Padrao Dos Descobrimentos (Kaşifler Anıtı)

Portekizli ünlü kaşiflerinin anısına Gemici Henry’nin 500. ölüm yıldönümü olan 1960’da yaptırılan 52 metre uzunluğundaki anıt. Biz tercih etmedik ama tepesine çıkmak için 267 basamağı geride bırakabilir ve Lizbon’u panoramik olarak izleyebilirsiniz.

Mosteiro dos Jeronimos (Jeronimos manastırı)

1501 senesinde Vasco da Gama’nın Hindistan deniz yolunu keşfetmesi üzerine yaptırmış. Unesco Dünya Koruması altında olan manastır muazzam bir bina ve müthiş bir bahçenin içinde yer alıyor. 1940 yılına kadar okul ve yetimhane olarak kullanılmış. Manastırların 1834 senesinde kapatılması ile bazı papazlar geçinmek için manastır yakınlarındaki şeker rafinerisinden aldıkları ilham ile pasteis de belem’i ortaya çıkarıyorlar. Bu efsane tatlıyı yemeden dönmeyin derim, nerede mi? Eğer Belem’deyseniz tabiki Antiga Confeitaria de Belem‘de, 1837’den beri açık olan bu pastaneden sıcak pasteis de belemleri alıp, karşıdaki parkta oturabilirsiniz. Nefis! Yine de belirtmeden edemeyeceğimiz Lizbon’un içinde yer alan Nata’da yediğimiz Pasteis de Belem’ler çok daha lezzetli idi. Bizden söylemesi!

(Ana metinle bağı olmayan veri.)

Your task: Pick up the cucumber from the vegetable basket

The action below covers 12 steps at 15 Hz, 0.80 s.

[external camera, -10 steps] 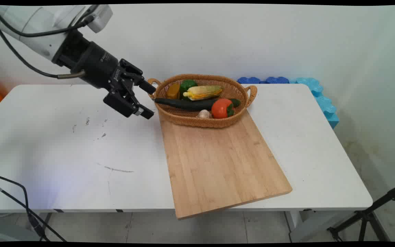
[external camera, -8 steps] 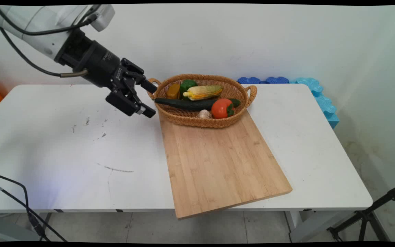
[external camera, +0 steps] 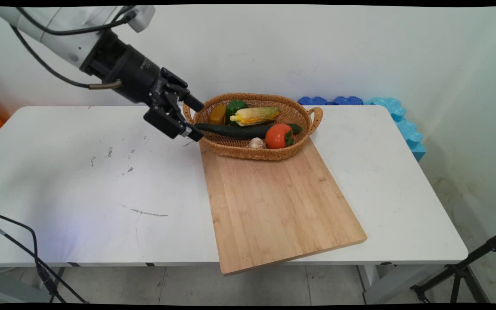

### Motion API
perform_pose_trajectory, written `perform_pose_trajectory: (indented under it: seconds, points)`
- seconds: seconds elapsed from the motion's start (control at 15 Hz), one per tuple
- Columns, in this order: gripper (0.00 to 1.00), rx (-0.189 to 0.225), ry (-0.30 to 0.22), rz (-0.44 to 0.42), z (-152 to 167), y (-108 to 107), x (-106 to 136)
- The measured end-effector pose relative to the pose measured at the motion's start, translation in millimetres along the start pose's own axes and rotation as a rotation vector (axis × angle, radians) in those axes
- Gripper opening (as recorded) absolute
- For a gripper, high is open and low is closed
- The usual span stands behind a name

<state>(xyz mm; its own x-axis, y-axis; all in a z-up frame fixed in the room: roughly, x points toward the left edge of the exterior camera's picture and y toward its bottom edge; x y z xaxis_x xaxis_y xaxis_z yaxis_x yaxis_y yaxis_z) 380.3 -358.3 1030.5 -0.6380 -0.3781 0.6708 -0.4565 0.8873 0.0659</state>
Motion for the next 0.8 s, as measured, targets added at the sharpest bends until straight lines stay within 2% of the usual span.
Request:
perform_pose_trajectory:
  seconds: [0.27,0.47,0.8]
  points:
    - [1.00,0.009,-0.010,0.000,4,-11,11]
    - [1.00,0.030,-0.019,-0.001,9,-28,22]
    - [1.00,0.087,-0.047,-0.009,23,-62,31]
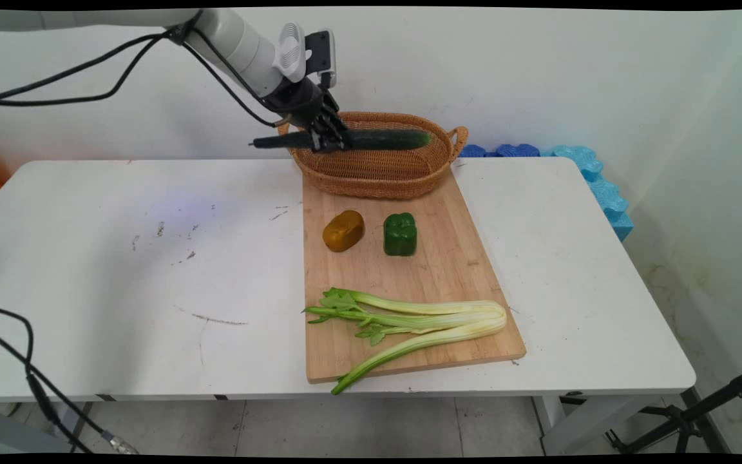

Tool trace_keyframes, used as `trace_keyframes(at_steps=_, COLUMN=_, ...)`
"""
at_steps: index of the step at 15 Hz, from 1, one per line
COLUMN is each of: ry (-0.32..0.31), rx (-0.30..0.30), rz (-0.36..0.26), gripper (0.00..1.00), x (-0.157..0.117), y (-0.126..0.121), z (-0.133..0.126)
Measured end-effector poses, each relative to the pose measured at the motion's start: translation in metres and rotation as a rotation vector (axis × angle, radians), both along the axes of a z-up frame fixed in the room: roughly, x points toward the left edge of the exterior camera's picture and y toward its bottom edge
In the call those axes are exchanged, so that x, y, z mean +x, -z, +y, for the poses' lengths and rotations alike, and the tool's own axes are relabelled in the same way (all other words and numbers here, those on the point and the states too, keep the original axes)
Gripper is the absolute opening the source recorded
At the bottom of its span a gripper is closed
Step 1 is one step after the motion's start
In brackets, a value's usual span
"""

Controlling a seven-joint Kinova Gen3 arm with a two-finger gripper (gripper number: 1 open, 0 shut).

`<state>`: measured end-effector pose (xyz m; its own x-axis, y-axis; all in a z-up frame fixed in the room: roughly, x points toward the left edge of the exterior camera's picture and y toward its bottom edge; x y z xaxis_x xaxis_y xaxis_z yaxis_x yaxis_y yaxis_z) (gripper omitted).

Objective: Place the picked object in the vegetable basket

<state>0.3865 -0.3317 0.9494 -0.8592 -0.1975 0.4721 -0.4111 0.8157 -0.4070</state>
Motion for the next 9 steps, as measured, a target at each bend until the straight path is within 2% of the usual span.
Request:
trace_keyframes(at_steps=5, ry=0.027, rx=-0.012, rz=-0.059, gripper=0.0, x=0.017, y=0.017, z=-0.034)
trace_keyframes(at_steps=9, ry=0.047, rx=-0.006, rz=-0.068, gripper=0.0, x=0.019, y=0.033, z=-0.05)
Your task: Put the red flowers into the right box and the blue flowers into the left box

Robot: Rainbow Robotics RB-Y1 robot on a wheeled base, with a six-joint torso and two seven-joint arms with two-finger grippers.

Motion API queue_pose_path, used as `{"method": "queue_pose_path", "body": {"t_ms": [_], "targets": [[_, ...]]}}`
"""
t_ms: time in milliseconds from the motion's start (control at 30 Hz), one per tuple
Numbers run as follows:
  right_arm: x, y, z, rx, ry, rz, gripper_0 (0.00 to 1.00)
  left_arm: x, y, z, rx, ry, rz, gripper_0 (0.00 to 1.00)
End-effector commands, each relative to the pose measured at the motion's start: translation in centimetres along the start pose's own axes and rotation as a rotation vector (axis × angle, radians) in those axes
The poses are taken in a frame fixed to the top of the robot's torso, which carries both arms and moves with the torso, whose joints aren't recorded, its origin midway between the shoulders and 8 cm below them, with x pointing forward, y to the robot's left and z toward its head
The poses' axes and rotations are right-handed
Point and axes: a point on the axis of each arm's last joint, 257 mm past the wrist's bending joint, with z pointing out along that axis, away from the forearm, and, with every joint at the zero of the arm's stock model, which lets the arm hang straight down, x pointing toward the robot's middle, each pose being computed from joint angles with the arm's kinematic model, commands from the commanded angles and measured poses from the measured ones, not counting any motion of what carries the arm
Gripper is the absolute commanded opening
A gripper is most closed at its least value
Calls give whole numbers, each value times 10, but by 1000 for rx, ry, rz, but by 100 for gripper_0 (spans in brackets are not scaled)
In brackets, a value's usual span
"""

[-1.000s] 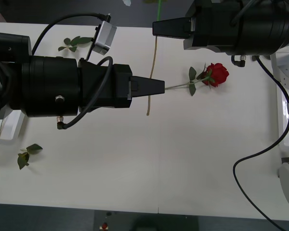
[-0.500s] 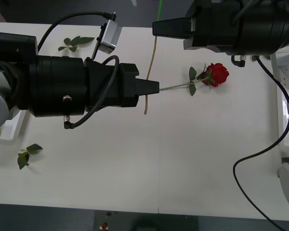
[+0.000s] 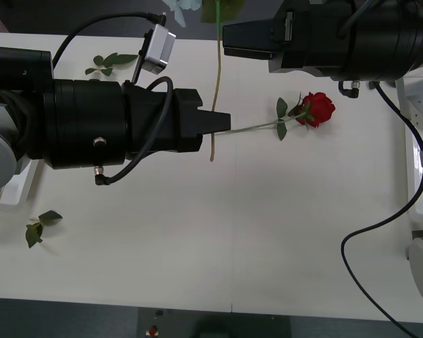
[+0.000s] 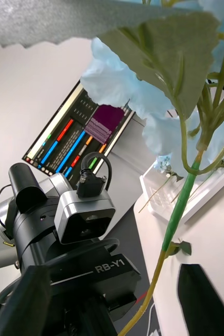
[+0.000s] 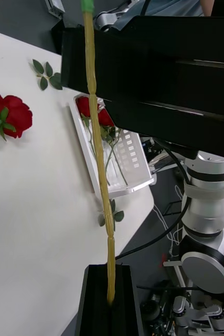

Ponte 25 de Abril (25 Nisan Köprüsü)

San Francisco’daki Golden Bridge’in mimarları tarafından yapılan 1966 senesinde kullanım açılan köprü. Tejo nehri üzerinde 70 metre yükseklikte ve Lizbon Merkez ile Almada’yı birleştiriyor. Üzerinden trenlerin de geçmesi bence müthiş. Keşke bizde de olsa. 25 Nisan köprüsü Lizbon merkezden de görüntülenebiliyor fakat Belem’den görüntüsü çok daha iyi. Karşı kıyıda yer alan Cristo Rei’de (İsa Heykeli)en iyi buradan görünüyor.  Lizbon’u kutsadığına inanılan İsa Heykeli’ni görmek için vapur ile karşı kıyıya geçilebiliyor.

Son olarak gezinizi pazar gününe denk getirirseniz, pazar günleri 10:00- 14:00 arası bu üç yere giriş ücretsiz.  Belem’e nasıl giderim derseniz şu yolları takip edebilirsiniz:

  • Lizbon merkezden Tram 15’i yakalayın fakat bu nostaljik tramwayın çok kalabalık olacağını unutmayın!
  • 28 numaralı otobüsün saatlerini yakalayabilirseniz Lizbon merkezde Praça do Comercio ya da  Cais do Sodre’den Belem’e kadar gidiyor.
  • Son olarak Cais do Sodre’ye gelip, buradan 18 numaralı tramwaya binebilirsiniz.
  • Cais do Sodre’ye gelip, otobüs ya da tramway bulamadıysanız, tuk tuklara binip bisiklet- fayton ile yolunuza devam edebilirsiniz.